I knew I had patience and perseverance, but in the beginning, it was still quite difficult. But we all know that living in an institution isn’t great for anyone and I’d seen my parents’ commitment, so I hadn’t gone into this blindly.

It’s really important in the early days to meet with the other carers – you need that support, so you know you’re not on your own. It’s great for bouncing ideas around. 30 years ago when B first moved in with us it was a different climate too, it was good to have B living in in our family, educating people in our community about embracing difference.

This is not something you do for monetary gain, it’s about making a difference to somebody’s life. When I was young, I wouldn’t have thought this was what I’d end up doing. But you gain a lot of skills along the way, which has surprised me. It’s made me a stronger person. So, there isn’t any day when I get up and think of not having him here. It’s like breathing. You just do it, because it becomes part of your life. B thrives on routine, so whatever is going on I know I have to be there for him.

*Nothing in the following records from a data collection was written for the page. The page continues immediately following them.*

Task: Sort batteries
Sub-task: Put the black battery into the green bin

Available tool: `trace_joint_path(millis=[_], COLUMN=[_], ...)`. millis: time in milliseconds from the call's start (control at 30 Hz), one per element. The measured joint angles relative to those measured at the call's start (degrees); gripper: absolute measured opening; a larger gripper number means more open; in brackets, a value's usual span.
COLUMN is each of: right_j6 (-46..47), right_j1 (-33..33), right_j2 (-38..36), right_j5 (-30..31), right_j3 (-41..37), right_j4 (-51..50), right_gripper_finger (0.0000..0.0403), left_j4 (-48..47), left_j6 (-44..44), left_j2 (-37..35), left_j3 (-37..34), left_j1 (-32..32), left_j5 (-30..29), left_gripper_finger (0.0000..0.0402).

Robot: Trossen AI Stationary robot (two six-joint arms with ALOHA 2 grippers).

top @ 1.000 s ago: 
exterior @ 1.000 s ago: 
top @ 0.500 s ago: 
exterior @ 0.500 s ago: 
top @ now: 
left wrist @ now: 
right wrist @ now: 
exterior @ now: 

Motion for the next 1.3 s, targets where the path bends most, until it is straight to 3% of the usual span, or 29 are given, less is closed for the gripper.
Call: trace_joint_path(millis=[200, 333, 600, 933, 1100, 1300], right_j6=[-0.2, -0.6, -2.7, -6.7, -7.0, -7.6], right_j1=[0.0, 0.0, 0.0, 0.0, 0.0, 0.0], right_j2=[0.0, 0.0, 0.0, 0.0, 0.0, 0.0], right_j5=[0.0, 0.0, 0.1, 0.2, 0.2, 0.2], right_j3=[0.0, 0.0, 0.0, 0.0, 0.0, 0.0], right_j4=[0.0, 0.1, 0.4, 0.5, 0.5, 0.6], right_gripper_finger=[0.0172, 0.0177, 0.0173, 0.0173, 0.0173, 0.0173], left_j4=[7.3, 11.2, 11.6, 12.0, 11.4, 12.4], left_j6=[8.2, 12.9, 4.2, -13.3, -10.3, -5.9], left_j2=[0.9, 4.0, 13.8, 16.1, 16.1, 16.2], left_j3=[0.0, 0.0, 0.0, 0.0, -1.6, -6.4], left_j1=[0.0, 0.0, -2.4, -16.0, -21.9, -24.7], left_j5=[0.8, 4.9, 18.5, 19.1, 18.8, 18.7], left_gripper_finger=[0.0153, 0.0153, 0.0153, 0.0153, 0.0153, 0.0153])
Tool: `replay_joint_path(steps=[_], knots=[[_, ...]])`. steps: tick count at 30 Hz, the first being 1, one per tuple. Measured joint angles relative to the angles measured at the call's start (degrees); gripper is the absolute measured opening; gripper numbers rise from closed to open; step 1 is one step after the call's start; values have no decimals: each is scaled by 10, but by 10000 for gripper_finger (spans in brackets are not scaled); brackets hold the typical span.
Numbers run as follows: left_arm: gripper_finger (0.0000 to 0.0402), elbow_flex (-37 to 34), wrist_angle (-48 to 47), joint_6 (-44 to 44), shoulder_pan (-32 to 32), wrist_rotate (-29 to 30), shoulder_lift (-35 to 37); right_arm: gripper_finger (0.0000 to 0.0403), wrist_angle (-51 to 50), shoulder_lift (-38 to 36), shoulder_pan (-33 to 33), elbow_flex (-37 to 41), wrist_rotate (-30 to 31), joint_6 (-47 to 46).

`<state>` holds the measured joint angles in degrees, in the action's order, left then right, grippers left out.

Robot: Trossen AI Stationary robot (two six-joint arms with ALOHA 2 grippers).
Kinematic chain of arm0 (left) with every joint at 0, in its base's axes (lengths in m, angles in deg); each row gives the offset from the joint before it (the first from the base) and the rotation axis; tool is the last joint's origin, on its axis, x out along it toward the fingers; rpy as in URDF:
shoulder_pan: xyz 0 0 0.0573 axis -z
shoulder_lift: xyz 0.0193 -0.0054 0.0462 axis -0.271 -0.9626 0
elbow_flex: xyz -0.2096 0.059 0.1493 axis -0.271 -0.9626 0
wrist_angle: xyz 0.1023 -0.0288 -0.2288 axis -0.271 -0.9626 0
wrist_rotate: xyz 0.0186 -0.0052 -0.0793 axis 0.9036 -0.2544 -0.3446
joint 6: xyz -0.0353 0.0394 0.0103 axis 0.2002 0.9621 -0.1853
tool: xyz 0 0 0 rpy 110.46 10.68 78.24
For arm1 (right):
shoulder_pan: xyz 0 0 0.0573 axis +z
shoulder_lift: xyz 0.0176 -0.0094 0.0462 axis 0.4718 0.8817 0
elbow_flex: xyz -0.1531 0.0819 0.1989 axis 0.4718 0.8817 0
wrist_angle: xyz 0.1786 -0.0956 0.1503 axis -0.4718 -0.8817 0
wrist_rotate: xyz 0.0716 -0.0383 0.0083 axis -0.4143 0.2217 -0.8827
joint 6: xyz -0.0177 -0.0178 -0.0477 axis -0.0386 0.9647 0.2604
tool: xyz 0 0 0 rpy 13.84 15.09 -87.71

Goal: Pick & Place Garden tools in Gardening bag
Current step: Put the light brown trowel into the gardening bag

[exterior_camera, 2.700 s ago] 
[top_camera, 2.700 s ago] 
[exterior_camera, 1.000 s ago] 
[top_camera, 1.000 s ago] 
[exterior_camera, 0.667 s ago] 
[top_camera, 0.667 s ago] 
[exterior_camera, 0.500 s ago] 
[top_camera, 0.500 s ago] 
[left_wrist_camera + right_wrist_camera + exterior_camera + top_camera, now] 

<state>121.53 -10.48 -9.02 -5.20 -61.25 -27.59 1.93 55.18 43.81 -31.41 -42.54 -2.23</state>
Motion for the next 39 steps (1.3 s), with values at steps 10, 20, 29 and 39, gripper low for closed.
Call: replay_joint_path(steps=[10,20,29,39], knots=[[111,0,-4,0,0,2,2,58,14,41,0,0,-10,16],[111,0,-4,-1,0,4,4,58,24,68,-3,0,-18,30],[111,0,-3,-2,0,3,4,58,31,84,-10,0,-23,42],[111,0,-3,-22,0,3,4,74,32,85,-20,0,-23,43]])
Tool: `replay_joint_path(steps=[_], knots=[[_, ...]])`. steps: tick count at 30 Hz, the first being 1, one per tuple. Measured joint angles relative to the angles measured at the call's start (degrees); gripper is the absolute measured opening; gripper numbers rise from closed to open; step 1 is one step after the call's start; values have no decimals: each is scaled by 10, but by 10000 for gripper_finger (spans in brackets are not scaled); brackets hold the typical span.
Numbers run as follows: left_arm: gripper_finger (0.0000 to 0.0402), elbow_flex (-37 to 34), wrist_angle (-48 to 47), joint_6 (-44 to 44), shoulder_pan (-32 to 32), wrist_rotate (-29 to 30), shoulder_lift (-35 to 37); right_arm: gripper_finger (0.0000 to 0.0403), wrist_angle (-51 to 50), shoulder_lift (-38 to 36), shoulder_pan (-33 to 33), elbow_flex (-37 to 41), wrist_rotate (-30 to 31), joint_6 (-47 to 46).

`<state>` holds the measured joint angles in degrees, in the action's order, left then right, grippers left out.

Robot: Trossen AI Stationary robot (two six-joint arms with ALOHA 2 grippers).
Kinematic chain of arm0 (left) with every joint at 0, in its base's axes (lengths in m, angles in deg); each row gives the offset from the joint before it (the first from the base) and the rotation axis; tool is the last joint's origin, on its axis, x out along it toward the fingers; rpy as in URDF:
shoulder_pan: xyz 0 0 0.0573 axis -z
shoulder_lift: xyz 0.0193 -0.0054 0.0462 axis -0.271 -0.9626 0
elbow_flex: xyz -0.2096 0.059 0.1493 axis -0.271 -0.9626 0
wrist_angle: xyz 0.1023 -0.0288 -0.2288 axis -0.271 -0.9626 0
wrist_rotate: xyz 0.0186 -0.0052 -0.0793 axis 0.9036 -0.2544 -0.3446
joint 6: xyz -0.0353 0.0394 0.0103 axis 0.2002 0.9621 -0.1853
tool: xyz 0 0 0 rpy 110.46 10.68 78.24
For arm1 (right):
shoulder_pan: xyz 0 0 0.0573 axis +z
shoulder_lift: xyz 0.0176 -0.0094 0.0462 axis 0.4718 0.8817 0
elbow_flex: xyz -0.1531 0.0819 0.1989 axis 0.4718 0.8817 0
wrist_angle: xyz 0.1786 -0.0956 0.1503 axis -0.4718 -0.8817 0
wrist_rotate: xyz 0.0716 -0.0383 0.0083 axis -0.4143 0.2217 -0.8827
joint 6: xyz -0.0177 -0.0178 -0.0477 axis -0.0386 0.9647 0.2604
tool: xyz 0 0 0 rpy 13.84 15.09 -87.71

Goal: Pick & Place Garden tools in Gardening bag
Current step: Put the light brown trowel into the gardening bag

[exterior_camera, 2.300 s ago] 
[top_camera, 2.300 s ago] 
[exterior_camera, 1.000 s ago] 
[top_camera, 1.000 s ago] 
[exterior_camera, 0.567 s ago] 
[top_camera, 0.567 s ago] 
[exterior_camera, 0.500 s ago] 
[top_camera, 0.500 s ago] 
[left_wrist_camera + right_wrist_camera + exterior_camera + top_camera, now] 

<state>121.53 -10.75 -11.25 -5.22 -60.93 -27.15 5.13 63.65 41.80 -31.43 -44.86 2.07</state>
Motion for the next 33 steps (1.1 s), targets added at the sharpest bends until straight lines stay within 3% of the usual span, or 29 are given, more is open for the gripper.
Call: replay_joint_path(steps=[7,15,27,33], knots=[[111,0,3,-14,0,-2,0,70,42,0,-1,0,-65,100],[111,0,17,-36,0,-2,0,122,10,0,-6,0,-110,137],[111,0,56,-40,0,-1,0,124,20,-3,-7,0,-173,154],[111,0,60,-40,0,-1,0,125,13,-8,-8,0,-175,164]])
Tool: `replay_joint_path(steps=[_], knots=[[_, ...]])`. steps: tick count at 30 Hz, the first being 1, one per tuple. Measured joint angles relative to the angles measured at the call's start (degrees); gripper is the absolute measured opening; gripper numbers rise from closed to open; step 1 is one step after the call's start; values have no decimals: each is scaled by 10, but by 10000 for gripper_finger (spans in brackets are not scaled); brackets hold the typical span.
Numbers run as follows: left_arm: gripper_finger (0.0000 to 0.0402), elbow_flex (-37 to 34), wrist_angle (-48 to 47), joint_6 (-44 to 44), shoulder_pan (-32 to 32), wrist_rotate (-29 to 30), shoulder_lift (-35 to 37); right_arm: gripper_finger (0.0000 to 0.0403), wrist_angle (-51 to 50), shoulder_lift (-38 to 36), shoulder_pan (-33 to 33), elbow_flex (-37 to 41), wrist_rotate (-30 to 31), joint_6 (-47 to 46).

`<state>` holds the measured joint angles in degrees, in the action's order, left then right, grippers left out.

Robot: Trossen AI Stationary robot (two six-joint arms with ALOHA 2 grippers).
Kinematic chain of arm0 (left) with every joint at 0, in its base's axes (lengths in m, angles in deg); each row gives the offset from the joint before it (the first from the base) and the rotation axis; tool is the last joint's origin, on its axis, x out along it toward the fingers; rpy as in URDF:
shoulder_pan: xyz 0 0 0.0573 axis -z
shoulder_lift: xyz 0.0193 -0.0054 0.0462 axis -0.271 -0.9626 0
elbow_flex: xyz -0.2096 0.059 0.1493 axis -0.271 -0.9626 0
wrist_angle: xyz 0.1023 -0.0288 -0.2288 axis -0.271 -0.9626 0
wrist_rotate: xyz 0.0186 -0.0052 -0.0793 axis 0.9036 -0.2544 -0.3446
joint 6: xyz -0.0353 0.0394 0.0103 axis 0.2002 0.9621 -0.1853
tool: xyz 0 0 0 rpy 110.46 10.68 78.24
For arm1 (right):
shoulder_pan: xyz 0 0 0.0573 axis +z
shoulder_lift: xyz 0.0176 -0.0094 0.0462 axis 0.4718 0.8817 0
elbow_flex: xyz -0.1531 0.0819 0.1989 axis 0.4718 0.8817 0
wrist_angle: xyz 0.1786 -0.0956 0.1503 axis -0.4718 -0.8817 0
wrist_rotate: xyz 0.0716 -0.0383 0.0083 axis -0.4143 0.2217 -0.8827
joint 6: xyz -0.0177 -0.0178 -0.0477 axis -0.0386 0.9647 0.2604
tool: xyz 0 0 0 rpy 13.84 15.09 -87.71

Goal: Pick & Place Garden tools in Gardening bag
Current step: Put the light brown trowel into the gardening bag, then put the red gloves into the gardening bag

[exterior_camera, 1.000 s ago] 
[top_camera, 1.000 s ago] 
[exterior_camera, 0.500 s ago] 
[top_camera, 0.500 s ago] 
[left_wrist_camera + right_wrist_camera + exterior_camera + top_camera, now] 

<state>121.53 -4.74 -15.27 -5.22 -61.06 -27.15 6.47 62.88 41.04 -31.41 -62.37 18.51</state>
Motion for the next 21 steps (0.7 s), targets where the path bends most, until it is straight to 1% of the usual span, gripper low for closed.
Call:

He has been included in big moments in our life, he still talks about when the dog died. And he’s seen our family grow up and go off to university and have children of their own. He came with me when my dad died and during lockdown it was the two of us together. That was a challenging time for his mental health. He has six siblings, so I put a rota together for his family to speak to him and also friends that he knew from the groups that he belongs to. A Shared Lives carer is about providing companionship and being that person that provides some continuity.

Our typical day starts at 6am when we get up. A taxi comes at 7.30am to take B to another carer as I go to work. I work in a school. I’ve always worked so we’ve had a second carer for a long time – the same person who is like a family friend now. That’s been a great support for me, somebody else to call on if there is an emergency – like when we had a leak at our house and had to have some work done. It’s another familiar person who can support B’s routine.

When he’s at her house he often waits for a bus to take him to one of his activity groups like the ‘Baked Bean Drama Group’ where he gets involved in some fantastic plays. He takes a packed lunch or sometimes he’ll cook at one of the activity places and then he comes back by taxi and has an evening meal with me. Sometimes we go out for a meal together, eating out is probably the thing we enjoy the most – B’s favourite is burger and chips. And his face lights up if I say we’re going to see family. In the evening, we watch TV together or B goes to his desk to do some of his ‘writing’. And now we’re older, we go to bed quite early.

Things change as you get older, for both of us – I used to play a lot of sport, which is one way I would find time for myself when the family were all home, but now I have fibromyalgia, so I don’t do that. But I don’t feel deprived, B is as much company for me as I am for him.

B is sixty now. When I noticed some changes in his behaviour, I pushed for a benchmark test which has revealed early on-set dementia. Advocating for him is even more important now. I don’t think I realised how much our bond would grow over the years. I worry about him in the same way that I would for any member of our family. But I try not project how I’m feeling and live in the moment.

The Certitude Shared Lives team are very supportive, and empathetic. They support me with things like online paperwork, which is not my strong suit – helping us with things like applying for B’s Blue badge and with the appeal when it was initially turned down. Every challenge I’ve been able to get through because of the strong support around me family, friends and other carers. I have a good relationship with B’s family and they’re very appreciative of what I’ve done, but I always say that I’m the one that needs to say thank you to B for enriching my life. I wouldn’t be without him.